▸ Required work
The data below holds the lines to copy: everything from the line containing "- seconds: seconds" to the line containing "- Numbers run", both ends included, set down exactly.
━━ Recorded data
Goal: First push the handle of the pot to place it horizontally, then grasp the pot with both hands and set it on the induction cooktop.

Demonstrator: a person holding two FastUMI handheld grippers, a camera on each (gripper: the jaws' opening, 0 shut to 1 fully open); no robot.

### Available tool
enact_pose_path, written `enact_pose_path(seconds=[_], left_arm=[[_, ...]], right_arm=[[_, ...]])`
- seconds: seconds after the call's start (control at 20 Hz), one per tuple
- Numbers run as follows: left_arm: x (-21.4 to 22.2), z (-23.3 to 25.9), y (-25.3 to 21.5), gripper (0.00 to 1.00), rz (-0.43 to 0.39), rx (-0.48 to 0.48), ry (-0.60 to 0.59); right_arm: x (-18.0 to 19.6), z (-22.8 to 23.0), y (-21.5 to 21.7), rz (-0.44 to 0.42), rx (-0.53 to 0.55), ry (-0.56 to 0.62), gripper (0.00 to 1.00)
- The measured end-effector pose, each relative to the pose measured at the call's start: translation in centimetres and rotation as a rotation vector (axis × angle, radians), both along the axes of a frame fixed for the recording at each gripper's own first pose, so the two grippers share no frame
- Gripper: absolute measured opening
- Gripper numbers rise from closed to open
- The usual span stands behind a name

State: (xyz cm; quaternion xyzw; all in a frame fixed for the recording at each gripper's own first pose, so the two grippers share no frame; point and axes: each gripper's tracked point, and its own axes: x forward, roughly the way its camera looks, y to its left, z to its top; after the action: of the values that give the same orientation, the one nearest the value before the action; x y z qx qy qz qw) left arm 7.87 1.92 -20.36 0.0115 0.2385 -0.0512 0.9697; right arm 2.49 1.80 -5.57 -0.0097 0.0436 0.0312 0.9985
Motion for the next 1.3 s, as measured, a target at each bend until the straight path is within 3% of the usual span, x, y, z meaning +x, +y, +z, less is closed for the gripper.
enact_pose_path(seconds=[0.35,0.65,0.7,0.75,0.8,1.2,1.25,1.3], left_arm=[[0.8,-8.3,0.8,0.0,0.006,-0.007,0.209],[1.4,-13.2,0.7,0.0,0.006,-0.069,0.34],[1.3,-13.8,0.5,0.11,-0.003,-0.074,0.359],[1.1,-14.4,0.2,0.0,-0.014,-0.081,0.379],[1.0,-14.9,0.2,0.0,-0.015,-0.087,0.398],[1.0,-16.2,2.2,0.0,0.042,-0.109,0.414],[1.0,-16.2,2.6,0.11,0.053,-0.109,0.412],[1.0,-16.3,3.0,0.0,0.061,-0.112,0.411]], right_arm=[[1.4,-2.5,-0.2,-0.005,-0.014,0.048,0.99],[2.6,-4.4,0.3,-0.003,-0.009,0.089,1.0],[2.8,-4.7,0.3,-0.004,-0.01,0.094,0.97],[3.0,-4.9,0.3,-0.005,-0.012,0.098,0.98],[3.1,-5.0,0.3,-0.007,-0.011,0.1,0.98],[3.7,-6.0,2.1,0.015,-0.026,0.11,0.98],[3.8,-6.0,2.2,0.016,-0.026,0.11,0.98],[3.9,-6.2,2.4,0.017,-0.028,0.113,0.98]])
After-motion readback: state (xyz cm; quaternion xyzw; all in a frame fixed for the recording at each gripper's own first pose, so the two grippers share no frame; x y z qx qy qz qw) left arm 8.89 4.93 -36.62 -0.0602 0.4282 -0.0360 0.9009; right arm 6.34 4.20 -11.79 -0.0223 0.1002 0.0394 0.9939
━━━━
▸ Answer for the task
- seconds: seconds after the call's start (control at 20 Hz), one per tuple
- Numbers run as follows: left_arm: x (-21.4 to 22.2), z (-23.3 to 25.9), y (-25.3 to 21.5), gripper (0.00 to 1.00), rz (-0.43 to 0.39), rx (-0.48 to 0.48), ry (-0.60 to 0.59); right_arm: x (-18.0 to 19.6), z (-22.8 to 23.0), y (-21.5 to 21.7), rz (-0.44 to 0.42), rx (-0.53 to 0.55), ry (-0.56 to 0.62), gripper (0.00 to 1.00)

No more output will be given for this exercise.